We surfaced and dove like porpoises, shouting out in pure euphoria. We didn’t need Mojo Sticks– all we needed was each other and this sickening landscape.

We both bobbed up and down, doggy paddling, laughing and splashing around. My intuition had served me well. Dominic Ambrosia and me in a whole new world… it was going to be a wild ride.

I noticed an opening in the rock structure that formed against the river’s edge, and swam that way. Dom came after me. We swam into a small cave that had its own natural skylight. The water was only waist deep, and the wind created a beautiful echo. He splashed water onto his face and then rubbed his eyes, before he opened them. Once he did, he didn’t take them off me. The stillness in the cave enshrined the moment.

He smiled, and I smiled back. “You can trust me.”

Dom moved in to be right in front of me, tucked my hair behind my ear and moved in even closer to whisper, “I know.”

I could tell he didn’t want to ruin the vibe of the moment, but he had something that he needed to share with me and it was time.

“They listen to everything.”

“Who?”

“S.O.I.L. Nothing you say or do is secret. They know everything.”

“How can they know it all?”

There was that paranoid look he had when I’d first met him, when he thought I was following him. Now, he looked all around, even up through the break in the rock structure, into the sky, scanning our surroundings like a raptor searching for prey.

“Our flexers?”

“Our flexers. Your blood.”

“My blood?” I was baffled. How could they possibly listen to me through my blood? It sounded impossible, but then, why would he make this up?

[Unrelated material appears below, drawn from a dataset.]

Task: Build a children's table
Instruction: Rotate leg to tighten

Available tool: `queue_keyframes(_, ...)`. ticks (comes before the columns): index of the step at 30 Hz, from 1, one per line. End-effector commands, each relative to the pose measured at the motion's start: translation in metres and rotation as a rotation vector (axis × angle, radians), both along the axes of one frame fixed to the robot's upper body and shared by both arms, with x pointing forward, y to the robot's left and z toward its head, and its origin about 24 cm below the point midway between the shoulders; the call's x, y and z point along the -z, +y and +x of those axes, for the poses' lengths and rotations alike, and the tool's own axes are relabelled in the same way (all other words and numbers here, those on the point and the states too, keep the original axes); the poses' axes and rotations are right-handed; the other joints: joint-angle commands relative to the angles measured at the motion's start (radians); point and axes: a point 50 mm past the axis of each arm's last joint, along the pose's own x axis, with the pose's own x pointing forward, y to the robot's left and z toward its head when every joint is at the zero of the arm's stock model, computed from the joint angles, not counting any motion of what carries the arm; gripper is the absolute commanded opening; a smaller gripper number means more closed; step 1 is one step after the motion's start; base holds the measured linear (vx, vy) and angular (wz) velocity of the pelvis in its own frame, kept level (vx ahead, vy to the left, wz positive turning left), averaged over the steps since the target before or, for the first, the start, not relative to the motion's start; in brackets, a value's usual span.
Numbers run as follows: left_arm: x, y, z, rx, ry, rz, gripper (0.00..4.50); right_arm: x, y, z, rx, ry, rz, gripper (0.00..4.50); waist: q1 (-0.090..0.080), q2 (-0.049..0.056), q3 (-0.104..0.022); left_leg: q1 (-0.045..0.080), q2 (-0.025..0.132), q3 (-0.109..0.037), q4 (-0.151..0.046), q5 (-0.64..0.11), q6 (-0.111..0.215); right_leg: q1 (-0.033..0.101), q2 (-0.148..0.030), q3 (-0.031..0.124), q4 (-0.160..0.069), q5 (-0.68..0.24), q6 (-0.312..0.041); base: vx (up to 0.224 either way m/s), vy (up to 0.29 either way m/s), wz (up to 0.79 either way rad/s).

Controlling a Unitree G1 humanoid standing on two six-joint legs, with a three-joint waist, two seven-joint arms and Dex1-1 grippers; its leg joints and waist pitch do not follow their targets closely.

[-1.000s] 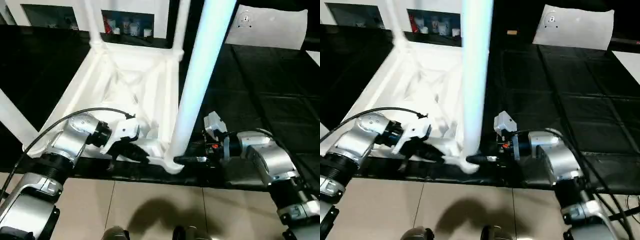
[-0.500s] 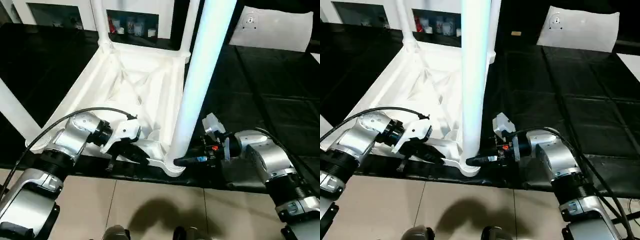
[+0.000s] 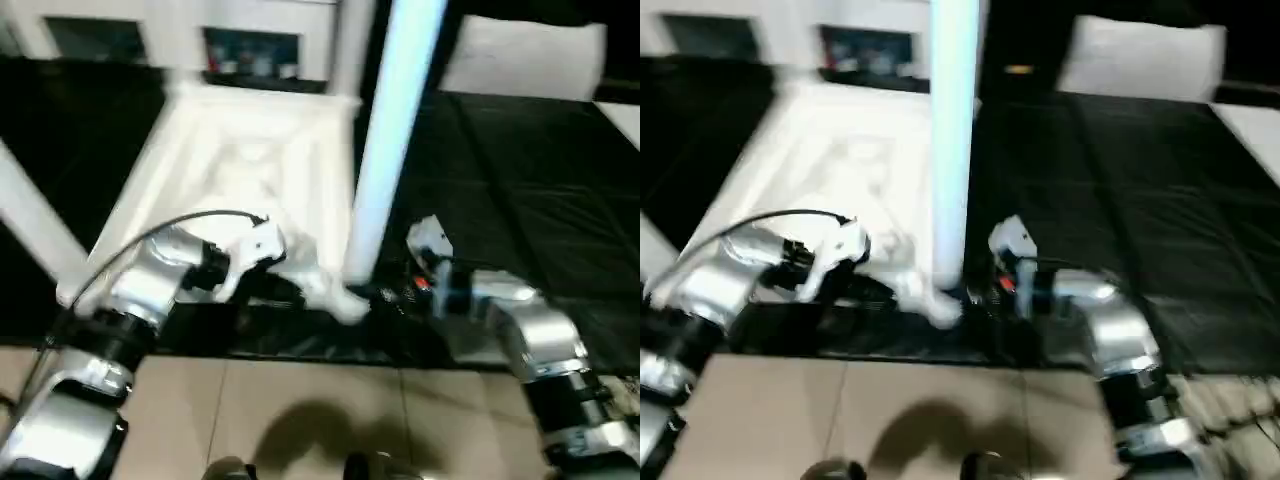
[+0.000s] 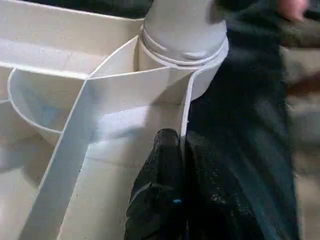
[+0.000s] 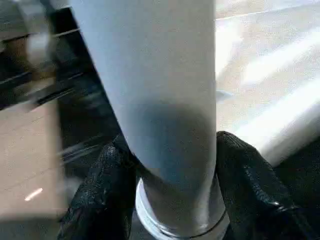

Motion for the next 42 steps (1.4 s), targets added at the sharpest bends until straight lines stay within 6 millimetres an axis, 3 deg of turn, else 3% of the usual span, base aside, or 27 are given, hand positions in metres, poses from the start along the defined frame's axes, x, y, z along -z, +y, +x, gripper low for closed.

“That shot you got wasn’t for a flesh-eating bacteria. There is no such disease as Necrolla Carne.”

I was dumbfounded. “How do you know?”

“I’ll show you, but for now, just be careful. Watch every move you make. Don’t trust anyone.”

“Okay.”

I thought about what Ellen Malone had told me the night before, and I felt conflicted. I had started to trust her as much as I could trust anyone, but here, in this moment, I trusted Dom the same, if not more. He looked back at me with those intense eyes– one hazel and one blue. He didn’t blink. I felt him peering into my soul. Searching. Understanding me.

I wondered why he had decided to share this with me.

“You’re different,” he whispered. His hushed voice was melodic against the howl of the water rushing through the cave and the angry waves that smashed into the rock wall outside.

“So are you.”

“That’s why we are here together, right now.”

I wanted to know everything right then and there, but I could tell that it wasn’t the time to press. I was willing to wait, happy enough with this moment being just the way it was.